Das Tatjana-Komitee (russ.: Tat’janinskij Komitet; vollständige Bezeichnung: Komitet Eë Imperatorskogo Vysočestva Velikoj knjažny Tat’jany Nikolaevny dlja okazanija vremennoj pomošči postradavšim ot voennych bedstvij, „Komitee Ihrer Kaiserlichen Hoheit Großfürstin Tatjana Nikolajewna zur vorübergehenden Unterstützung der Kriegsgeschädigten“), benannt nach seiner Ehrenvorsitzenden, der russischen Großfürstin Tatjana Nikolajewna Romanowa (1897–1918), war die größte russische Hilfsorganisation für Kriegsflüchtlinge und -geschädigte während des Ersten Weltkriegs.

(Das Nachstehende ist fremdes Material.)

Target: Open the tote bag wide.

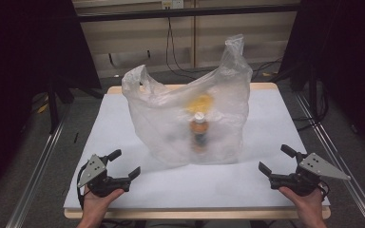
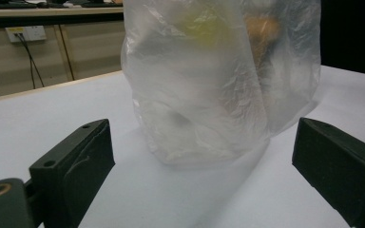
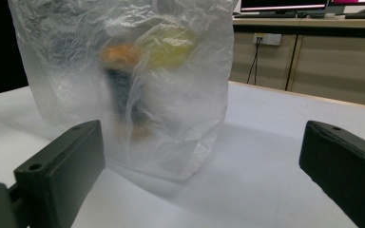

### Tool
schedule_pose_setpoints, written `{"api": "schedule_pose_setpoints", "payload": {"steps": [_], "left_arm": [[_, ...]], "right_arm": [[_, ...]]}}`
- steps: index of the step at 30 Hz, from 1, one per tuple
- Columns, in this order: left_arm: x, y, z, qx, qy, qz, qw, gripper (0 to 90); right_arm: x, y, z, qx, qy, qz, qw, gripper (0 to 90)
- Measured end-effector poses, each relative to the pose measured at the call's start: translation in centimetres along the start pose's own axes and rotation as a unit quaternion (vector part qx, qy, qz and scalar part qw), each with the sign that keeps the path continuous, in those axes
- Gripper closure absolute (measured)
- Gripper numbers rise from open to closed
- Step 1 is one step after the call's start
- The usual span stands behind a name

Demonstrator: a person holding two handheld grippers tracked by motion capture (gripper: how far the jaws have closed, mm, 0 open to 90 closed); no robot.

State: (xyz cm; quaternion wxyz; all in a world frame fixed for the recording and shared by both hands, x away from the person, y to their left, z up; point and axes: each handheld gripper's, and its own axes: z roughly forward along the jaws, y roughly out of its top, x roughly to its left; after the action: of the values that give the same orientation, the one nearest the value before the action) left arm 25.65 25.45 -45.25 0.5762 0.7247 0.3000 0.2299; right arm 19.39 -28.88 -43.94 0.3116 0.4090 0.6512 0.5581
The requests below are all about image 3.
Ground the dark object inside bag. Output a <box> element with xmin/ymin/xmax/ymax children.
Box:
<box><xmin>104</xmin><ymin>67</ymin><xmax>150</xmax><ymax>127</ymax></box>

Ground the translucent white plastic bag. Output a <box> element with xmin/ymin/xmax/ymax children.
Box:
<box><xmin>7</xmin><ymin>0</ymin><xmax>240</xmax><ymax>181</ymax></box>

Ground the yellow fruit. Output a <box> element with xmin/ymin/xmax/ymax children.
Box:
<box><xmin>144</xmin><ymin>29</ymin><xmax>198</xmax><ymax>69</ymax></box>

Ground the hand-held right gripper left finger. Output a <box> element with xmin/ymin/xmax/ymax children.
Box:
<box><xmin>13</xmin><ymin>119</ymin><xmax>106</xmax><ymax>228</ymax></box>

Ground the orange fruit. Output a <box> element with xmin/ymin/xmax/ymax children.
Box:
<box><xmin>99</xmin><ymin>44</ymin><xmax>142</xmax><ymax>69</ymax></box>

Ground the white wall socket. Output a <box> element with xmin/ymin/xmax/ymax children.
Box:
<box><xmin>253</xmin><ymin>32</ymin><xmax>282</xmax><ymax>47</ymax></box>

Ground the black power cable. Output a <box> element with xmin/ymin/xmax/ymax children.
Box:
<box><xmin>246</xmin><ymin>37</ymin><xmax>263</xmax><ymax>86</ymax></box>

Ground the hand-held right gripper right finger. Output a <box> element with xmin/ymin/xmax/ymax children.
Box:
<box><xmin>298</xmin><ymin>120</ymin><xmax>365</xmax><ymax>228</ymax></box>

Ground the black computer monitor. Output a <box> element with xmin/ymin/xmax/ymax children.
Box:
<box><xmin>329</xmin><ymin>0</ymin><xmax>365</xmax><ymax>8</ymax></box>
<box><xmin>240</xmin><ymin>0</ymin><xmax>329</xmax><ymax>13</ymax></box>

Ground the black keyboard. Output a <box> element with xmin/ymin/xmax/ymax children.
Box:
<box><xmin>233</xmin><ymin>10</ymin><xmax>298</xmax><ymax>19</ymax></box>
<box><xmin>344</xmin><ymin>11</ymin><xmax>365</xmax><ymax>20</ymax></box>

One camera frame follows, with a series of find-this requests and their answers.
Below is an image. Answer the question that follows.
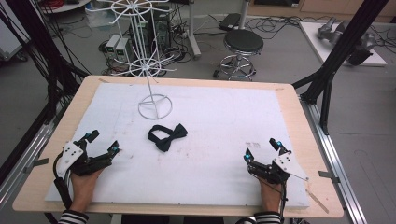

Geschichte und Organisationsstruktur

Nachdem sich als Folge der deutschen Offensiven bereits im Herbst 1914 ein erster Flüchtlingstreck aus den russischen Westgebieten ins Landesinnere ergoss, unterzeichnete Zar Nikolaus II. (reg. 1894–1918) am 14. September 1914 ein Reglement zur Unterstützung der Kriegsflüchtlinge mittels einer eigens dafür geschaffenen organisatorischen Plattform. Den Vorsitz des zu diesem Zweck geschaffenen Komitees übernahm die zweite Tochter des Zaren, Großfürstin Tatjana, nach der das Komitee auch benannt wurde. Zum Geschäftsführer ernannte man das Reichsratsmitglied Alexej B. Nejdgardt (auch: Neudgard). Weitere Mitglieder waren der russische Außen-, Finanz-, Kriegs- und Verkehrsminister sowie führende Repräsentanten der Wirtschaft und nationaler Minderheiten. Durch diese breite Verankerung in gesellschaftlich führenden Kreisen verfügte das Komitee über ein weit gespanntes Netz örtlicher Zweigstellen auf der Ebene der Gouvernements, Kreise und Bezirke. Um das Komitee stärker im öffentlichen Bewusstsein zu verankern wurde überdies eine eigene Zeitschrift herausgegeben.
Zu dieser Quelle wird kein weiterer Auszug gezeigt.